Speaking to the Health Committee he said: “Prep has great potential and all of us would like to see it more widely available in this country.”

He said the legal issue about who should provide the treatment – NHS England or local authorities which are responsible for prevention-related services – would be resolved, but the other question was whether it was cost-effective to roll it out as a preventive treatment.

“This particular drug is not yet licensed for prophylactic treatment for HIV.

“Frankly, the prices that the manufacturer is seeking to charge probably also need to take a substantial haircut to represent value.”

It’s not publicly known how much the manufacturer of a Prep drug called Truvada is asking for, and drug companies often reach an agreement to offer the NHS a reduced price. The book cost for 30 tablets is £355.

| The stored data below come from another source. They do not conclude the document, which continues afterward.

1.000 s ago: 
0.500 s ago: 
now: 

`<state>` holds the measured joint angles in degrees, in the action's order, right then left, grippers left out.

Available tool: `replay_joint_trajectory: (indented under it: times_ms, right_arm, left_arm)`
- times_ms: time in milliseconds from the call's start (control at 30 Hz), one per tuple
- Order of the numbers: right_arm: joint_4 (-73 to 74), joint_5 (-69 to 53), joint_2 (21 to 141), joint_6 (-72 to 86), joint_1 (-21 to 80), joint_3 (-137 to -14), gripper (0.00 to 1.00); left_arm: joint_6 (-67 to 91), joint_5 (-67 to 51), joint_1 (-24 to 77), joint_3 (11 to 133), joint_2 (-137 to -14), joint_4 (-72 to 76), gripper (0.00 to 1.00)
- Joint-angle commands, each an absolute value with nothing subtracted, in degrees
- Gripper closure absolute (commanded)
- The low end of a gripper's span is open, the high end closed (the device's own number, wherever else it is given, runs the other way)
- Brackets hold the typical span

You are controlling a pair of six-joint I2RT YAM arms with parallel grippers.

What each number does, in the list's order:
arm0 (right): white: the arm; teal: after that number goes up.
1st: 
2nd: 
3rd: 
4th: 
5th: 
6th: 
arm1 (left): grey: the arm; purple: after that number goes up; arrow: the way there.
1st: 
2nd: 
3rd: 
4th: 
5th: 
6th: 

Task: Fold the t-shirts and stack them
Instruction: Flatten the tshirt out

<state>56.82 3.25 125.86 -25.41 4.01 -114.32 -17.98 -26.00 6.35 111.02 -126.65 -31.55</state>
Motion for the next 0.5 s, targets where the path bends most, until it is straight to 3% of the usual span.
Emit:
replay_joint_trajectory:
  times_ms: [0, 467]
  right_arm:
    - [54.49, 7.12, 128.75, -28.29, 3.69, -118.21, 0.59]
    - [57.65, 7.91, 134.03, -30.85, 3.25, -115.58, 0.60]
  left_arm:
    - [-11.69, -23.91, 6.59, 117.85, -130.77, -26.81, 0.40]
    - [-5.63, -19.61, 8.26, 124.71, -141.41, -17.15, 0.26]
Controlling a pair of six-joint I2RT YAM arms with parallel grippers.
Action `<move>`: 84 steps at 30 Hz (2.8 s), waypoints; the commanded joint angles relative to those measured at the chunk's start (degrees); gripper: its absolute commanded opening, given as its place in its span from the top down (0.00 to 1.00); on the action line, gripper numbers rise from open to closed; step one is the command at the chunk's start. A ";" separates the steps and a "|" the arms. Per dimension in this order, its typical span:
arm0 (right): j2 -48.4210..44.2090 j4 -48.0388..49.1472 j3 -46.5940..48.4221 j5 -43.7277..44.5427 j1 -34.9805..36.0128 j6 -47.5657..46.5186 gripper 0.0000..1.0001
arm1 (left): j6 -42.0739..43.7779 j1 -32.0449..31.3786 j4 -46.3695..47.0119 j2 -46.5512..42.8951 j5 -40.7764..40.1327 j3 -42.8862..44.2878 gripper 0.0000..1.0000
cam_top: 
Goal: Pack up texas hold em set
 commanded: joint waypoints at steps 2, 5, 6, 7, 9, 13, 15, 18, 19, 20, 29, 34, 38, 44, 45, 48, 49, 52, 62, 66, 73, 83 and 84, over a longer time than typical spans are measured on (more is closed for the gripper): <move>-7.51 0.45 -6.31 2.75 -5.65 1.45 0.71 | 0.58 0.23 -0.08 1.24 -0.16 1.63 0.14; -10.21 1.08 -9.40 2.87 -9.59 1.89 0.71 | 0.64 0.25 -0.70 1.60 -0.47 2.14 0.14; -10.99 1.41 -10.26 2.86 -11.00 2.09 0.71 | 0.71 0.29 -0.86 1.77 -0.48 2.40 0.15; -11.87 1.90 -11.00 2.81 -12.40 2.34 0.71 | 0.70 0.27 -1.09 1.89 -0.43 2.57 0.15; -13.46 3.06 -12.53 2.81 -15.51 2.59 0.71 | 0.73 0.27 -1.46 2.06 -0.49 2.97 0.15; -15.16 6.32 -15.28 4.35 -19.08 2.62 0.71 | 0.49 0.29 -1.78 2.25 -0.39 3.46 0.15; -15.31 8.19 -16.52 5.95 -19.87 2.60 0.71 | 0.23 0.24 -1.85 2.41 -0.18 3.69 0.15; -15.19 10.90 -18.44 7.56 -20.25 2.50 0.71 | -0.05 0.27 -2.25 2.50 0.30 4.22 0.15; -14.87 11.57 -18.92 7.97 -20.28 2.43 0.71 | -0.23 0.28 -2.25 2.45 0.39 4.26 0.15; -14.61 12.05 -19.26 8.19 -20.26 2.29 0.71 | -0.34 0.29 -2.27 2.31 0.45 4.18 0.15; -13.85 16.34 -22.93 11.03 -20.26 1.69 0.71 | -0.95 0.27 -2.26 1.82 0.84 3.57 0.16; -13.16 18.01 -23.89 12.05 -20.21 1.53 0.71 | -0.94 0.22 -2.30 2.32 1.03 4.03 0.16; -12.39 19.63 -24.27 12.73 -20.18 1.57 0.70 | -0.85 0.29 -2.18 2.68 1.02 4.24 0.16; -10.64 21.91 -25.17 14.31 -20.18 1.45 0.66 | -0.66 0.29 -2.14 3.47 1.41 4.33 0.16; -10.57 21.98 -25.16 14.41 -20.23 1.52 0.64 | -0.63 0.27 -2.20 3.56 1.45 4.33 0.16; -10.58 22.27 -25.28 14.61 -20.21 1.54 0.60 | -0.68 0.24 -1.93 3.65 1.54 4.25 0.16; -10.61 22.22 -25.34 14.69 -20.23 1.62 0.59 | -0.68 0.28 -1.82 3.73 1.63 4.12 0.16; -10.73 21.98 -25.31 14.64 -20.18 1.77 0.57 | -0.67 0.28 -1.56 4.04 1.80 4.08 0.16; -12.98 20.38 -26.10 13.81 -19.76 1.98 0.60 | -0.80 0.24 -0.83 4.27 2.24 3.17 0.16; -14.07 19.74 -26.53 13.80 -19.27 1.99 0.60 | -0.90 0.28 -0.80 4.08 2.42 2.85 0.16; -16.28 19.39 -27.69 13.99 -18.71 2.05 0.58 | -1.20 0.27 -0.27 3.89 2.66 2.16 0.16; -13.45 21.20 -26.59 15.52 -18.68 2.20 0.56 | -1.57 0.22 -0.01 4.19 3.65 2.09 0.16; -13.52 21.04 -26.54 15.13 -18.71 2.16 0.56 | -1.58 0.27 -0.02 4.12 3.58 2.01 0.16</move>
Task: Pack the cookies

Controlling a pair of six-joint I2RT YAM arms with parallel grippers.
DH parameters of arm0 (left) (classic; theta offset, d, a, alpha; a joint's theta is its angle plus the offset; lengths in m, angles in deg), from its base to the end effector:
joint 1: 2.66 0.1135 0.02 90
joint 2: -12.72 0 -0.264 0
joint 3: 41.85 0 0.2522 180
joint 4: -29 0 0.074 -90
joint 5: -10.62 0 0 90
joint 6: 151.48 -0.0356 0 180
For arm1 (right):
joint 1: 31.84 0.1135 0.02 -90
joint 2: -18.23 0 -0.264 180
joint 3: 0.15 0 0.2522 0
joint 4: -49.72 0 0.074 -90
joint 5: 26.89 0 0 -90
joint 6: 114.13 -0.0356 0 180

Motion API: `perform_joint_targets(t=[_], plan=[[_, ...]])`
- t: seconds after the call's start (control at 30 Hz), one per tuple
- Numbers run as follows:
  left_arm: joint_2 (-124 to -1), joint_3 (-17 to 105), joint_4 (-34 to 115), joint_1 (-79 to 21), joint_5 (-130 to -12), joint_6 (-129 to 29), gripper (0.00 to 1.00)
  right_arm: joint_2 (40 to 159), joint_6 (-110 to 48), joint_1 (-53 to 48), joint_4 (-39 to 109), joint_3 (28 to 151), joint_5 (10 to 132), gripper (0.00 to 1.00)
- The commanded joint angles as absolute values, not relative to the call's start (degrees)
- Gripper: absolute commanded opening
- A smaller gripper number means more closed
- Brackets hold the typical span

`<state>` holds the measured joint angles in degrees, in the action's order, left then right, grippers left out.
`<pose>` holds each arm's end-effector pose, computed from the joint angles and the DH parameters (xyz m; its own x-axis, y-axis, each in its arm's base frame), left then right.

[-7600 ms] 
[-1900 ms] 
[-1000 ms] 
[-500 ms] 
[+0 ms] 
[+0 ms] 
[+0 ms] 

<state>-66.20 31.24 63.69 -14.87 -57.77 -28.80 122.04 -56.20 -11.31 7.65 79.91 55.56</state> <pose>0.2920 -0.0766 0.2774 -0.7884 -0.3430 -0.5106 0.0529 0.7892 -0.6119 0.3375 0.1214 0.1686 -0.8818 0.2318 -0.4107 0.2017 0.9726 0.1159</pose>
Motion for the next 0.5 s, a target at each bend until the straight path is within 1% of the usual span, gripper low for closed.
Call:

As part of a trial, NHS England has promised £2m in funding to treat about 500 people with Prep over the next two years.

The number of people living with HIV in the UK continues to increase and the number living with undiagnosed HIV remains high.

In 2014, an estimated 103,700 people were living with HIV. An estimated 18,000 (17%) were unaware of their infection.

Condoms can prevent the spread of HIV but they are not 100% reliable and, of course, they must be used to work.